––––ちなみに彼が80年代にやっていたインダストリアル・バンドのダブは、現在のあなたの〈CO.LD〉の質感にも通じるところがあると思うのですが、いかがでしょうか?

んー、正直言って、自分としては考えてもみなかったし……彼の昔の音楽と〈CO.LD〉とのつながりを自分でも感じたってことは一切ないな。ただ、それは納得がいく意見だと思うよ、まったくそうだよね––––だから、エイドリアンがかつてやっていた実験的なインダストリアル・ミュージック、そういったものの多くはその後の音楽をインスパイアしていくことになったし、インスピレーションは色んなものに発展していった。たとえばとても評価されているプロジェクト、ナイン・インチ・ネイルズなんかがそうだけど、直接的であれ間接的にであれ、エイドリアンがやるような音楽から多く影響を引いているのが見て取れる、あれはそういうプロジェクトなわけだよね? で、僕が思うに、とても自由で流れに任せていく、そういうフリーな姿勢を音楽に対して持つ美点のひとつというのは、普通だったら結びつきを見出せないような色んなものを関連づけることができる、という点で。だから、今の僕達には簡単に20年前、30年前を振り返ることができるし、そうやって振り返ればそれらの音楽がいかにしてつながっていたかも楽に見て取れるわけだよね? ただ、と同時にとても興味深いのは、あの当時、そういうつながりの見えにくかった時期に、実際ある人間が、ああやってごく自然なやり方で実に様々なものをコネクトさせていった、ということで。そこを考えると面白いよ。
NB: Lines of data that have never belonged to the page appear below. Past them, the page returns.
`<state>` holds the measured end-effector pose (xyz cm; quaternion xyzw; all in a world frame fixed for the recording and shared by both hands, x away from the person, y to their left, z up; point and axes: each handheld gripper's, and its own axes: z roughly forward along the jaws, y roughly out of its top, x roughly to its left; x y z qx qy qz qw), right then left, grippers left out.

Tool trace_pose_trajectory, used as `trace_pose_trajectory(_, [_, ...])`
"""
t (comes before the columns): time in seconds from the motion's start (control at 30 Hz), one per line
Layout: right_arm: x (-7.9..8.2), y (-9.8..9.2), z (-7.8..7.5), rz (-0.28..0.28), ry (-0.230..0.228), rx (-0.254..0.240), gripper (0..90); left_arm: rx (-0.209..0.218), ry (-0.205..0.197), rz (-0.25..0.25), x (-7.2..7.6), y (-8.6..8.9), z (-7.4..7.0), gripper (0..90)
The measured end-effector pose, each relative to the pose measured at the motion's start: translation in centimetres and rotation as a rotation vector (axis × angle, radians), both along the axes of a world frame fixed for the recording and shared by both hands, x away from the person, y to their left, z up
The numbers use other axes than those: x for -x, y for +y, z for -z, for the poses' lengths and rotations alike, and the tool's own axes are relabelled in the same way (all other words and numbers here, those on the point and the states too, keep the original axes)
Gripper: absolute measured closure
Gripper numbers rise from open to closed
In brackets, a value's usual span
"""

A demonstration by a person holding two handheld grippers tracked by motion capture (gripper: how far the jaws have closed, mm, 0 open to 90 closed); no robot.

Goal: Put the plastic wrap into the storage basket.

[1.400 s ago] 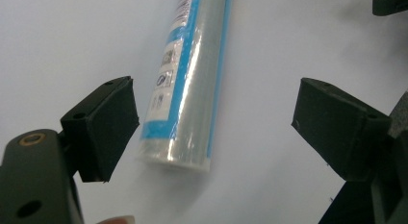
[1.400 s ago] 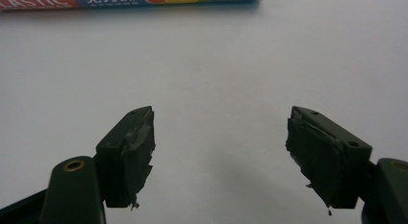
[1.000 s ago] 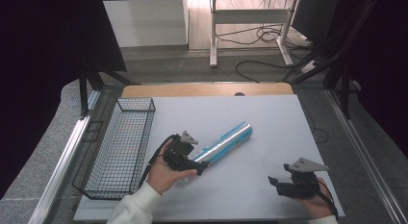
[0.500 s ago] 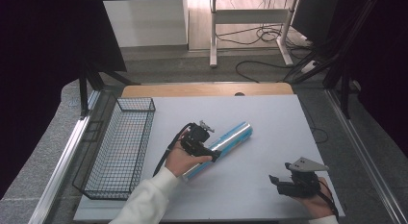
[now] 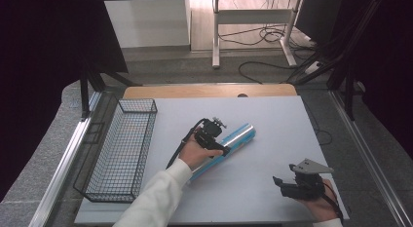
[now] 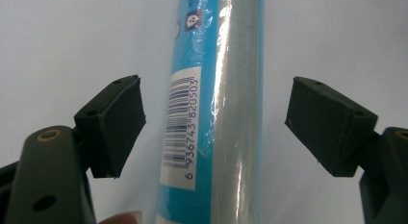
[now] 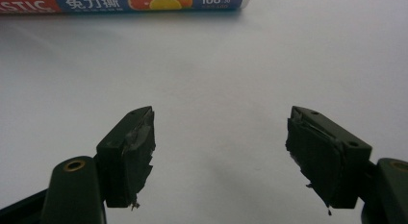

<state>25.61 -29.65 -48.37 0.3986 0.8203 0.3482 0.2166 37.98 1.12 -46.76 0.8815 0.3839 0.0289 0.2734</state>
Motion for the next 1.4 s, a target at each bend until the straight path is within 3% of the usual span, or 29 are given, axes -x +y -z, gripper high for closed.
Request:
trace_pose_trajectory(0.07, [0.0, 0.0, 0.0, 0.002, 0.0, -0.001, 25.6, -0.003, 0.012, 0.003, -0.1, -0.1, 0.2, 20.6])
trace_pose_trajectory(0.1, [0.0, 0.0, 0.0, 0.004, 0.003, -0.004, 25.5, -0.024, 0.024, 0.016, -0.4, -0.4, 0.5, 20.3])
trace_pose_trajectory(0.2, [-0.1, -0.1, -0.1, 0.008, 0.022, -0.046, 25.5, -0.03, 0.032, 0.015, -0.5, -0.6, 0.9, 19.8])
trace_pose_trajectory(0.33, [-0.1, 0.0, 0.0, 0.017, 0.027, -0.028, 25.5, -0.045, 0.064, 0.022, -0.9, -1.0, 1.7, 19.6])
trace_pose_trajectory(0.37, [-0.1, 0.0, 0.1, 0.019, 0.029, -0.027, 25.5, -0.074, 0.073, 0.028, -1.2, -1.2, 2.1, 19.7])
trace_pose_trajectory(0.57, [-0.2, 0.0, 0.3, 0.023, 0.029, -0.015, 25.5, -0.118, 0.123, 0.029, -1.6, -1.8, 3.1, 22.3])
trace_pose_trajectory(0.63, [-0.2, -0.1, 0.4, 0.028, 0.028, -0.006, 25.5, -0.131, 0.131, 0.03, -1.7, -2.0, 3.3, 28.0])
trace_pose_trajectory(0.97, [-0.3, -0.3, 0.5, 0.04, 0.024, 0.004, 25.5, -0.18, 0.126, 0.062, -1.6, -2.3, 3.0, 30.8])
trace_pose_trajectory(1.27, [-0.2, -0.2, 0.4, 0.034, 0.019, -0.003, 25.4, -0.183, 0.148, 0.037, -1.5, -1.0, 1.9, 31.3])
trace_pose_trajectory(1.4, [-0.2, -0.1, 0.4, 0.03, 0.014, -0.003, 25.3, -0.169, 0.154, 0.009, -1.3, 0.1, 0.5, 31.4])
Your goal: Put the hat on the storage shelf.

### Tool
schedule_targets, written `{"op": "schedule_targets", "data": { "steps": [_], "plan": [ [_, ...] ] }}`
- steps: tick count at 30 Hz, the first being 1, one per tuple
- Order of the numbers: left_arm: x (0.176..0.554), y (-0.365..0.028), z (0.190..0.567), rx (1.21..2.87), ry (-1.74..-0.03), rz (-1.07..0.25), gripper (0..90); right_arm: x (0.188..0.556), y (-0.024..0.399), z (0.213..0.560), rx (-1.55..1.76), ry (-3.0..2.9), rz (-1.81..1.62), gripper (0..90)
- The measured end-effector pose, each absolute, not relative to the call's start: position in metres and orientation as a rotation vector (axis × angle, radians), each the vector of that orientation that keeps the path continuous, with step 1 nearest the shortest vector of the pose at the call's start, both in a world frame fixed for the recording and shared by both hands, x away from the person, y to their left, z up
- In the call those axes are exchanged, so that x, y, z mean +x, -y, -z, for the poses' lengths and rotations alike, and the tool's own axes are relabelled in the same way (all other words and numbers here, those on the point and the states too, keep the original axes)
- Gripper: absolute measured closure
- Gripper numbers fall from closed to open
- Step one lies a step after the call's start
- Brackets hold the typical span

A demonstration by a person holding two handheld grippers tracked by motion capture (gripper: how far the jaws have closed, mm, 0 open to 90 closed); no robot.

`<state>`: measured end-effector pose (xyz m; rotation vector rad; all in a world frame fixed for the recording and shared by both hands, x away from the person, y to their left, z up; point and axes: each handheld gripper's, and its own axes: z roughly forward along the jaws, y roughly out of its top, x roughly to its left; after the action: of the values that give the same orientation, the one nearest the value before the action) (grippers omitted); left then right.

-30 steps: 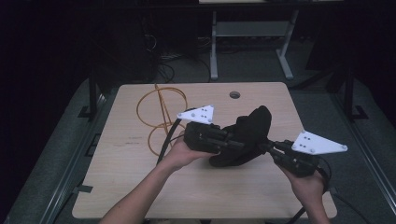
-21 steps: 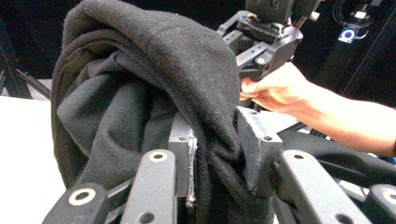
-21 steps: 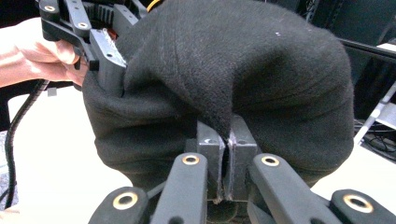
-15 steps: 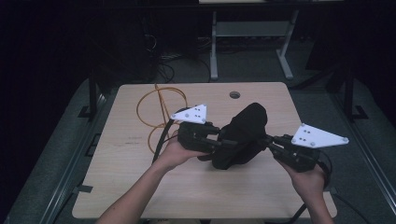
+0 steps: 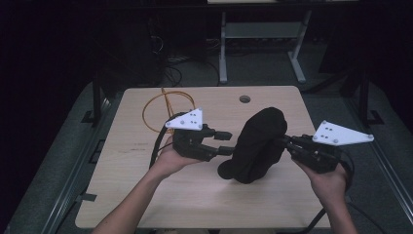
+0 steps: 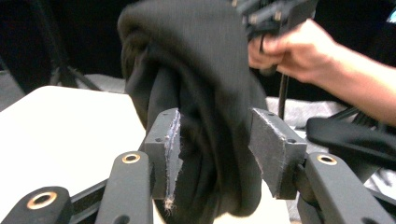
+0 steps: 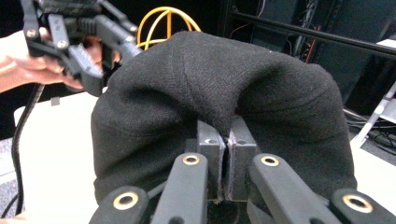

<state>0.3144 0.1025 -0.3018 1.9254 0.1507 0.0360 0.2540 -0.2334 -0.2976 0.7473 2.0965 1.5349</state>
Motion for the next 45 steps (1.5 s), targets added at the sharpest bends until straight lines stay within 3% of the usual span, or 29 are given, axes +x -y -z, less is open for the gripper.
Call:
{"op": "schedule_targets", "data": {
  "steps": [26, 45],
  "plan": [
    [0.288, -0.161, 0.35, 2.058, -0.236, -0.196, 42.2, 0.303, 0.213, 0.243, 0.745, -2.15, -1.504, 87.1],
    [0.274, -0.169, 0.394, 2.111, -0.269, -0.178, 36.7, 0.332, 0.179, 0.22, 0.712, -2.204, -1.519, 87.0]
  ]
}}
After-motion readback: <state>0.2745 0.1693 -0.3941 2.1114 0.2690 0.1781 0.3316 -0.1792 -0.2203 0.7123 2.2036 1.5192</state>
––––エイドリアンとはじめて直接あったのは、いつ頃、どんなときですか?

はじめて彼に会ったのは、えーと……確かあれは、今から数えると3年くらい前になるかな? 僕はあの頃ロンドンにある「Fabric」って名前のナイト•クラブと何年か仕事していてね。そこで〈Tectonic〉のレーベル・ナイト、クラブを全部使っての〈Tectonic〉イベントをやっていたんだよ。で、3年くらい前に僕はその<Tectonic Night>の一環として、エイドリアンを招待して一晩プレイしてもらう機会を得ることができてね。僕は永年彼の音楽のファンだったわけだし、ああして彼に来てもらえることになったのはとてもエキサイティングだった。で、そのイベントの晩に彼とは実際ほんのちょっとしか話せなかったんだけど、それでも彼は「お返し」をしてくれたっていうのかな、パリで行われた〈ON-U Sound〉のショウに僕を招待してくれたんだ。そこでやっとエイドリアンとちゃんとつるむこともできたし、色々な話もできてね。で、お互いに気づいたんだよ、僕達はとてもウマが合うし、かつ、ふたりともちょっと病んだ感じの、ブラックなユーモア・センスの持ち主だってことに。

––––(笑)。

(笑)。おかげでビールもずいぶん進んだっけ! うん、というわけで、僕達はランズ・エンド、エイドリアンが住んでいる街だけど、そこで一緒にスタジオに入ることに決めてね。その時のそもそものアイデアというのは、とにかくお互いの手持ちのマテリアルを引っ張ってきて、それを元に何がしかエクスクルーシヴなダブ・プレートを何枚か作り上げてみよう、そういうものだった。そうやって、まず何か軽く一緒にプレイしてみようじゃないか、と。ところが、僕達はなんというか、あっという間に「ダブ・プレート数枚」のレベルから先に進んでしまったっていうのかな。今でも覚えてるけど、あのスタジオにいた時、僕は彼に向かって「エイドリアン、さて次は何をやろうか?」と声をかけたんだよ。すると、彼は僕をきっと見据えて(語気を強めて)「俺達は一緒にアルバムをやるべきだ!」と返してきてさ(笑)。

––––ワーオ(笑)。

で、僕としても「オ、オッケー、了解っす!」みたいな(笑)。「それは楽しそうだな」、と。

––––(笑)。

というわけで、そこから2年半経った今、こうして僕達はアルバム1枚をモノにしたっていう。

––––でも、このアルバムの前に、あなた達は確かEP他でコラボレーションしたんですよね? そうやって、お互いを探っていった上でのこの成果、と。

その通りだね。まずはじめにやったのは、“Effective”っていう曲(※『Survival&Resistance』収録)があって、僕はそこで少々リワーキングをやったというのかな、ドラムをちょっと加えたりベース部をいじったりとか、曲のパーツをちょっと入れ替えるっていう。うん、基本的にはそれが僕達ふたりのコラボのはじまりで、その次にやったのは僕達にとって正式なシングルの1枚目である『Bring Me Weed』の12インチだったっていう。で、その次には『Music Killer』EPをやって……あれは去年の話だったな。うん、で、こうして僕達はアルバムを完成させたわけだ。